Normally distributed data?

[James.L]

Homework Statement

Suppose I have a set of measurements of a quantity Q, where the resolution R is the same for all data d_i. However, R is unknown, and I wish to find it.

In my book they do this by writing the likelihood L (or rather, ln(L)) as the Gaussian, so

$$\ln L = \sum\limits_i { - \ln R_i \sqrt {2\pi } } - \sum\limits_i {\frac{{\left( {d_i - Q } \right)^2 }}{{2R_i }}}$$

Now they differentiate wrt. the mean Q and the deviation R_i = R, yielding two equations.

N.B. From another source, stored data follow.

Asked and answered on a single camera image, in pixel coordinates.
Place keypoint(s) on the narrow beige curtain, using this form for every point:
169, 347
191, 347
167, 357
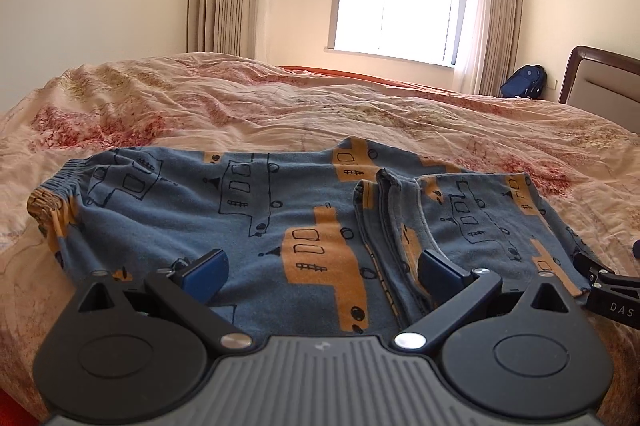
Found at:
502, 5

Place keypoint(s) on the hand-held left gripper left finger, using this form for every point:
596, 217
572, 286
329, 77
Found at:
207, 275

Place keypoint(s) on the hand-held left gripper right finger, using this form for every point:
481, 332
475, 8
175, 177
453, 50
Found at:
436, 277

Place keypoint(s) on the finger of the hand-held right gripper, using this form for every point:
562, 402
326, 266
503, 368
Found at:
637, 249
586, 270

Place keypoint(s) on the brown padded headboard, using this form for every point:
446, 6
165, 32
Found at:
607, 88

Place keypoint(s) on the pink floral blanket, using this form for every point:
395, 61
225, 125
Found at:
250, 105

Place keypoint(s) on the blue pants with orange print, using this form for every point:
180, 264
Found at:
280, 216

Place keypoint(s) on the blue backpack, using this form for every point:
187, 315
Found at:
525, 81

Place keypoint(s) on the white sheer curtain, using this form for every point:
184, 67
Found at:
472, 15

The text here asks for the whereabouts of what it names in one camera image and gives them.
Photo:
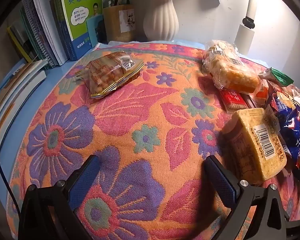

Solving these yields

$$R^2 = \frac{1}{N}\sum\limits_i {\left( {d_i - Q} \right)^2 }$$

This is the standard result we are "used" to. But does this mean that every single time I use this formula on a set of data, then I am implicitly assuming that the data is normally distributed?

Cheers.

 

[LightHero]

Homework Equations \ln L = \sum\limits_i { - \ln R_i \sqrt {2\pi } } - \sum\limits_i {\frac{{\left( {d_i - Q } \right)^2 }}{{2R_i }}} R^2 = \frac{1}{N}\sum\limits_i {\left( {d_i - Q} \right)^2 } The Attempt at a Solution No, you are not implicitly assuming that the data is normally distributed. The formula you are using is simply the maximum likelihood estimator for the resolution R, which is a measure of the uncertainty in the data. Therefore, the formula is only applicable if the data is actually normally distributed, since it assumes that the likelihood is a Gaussian. However, the formula itself does not imply that the data must be normally distributed - it simply provides an estimator for the resolution, assuming that the data is normally distributed.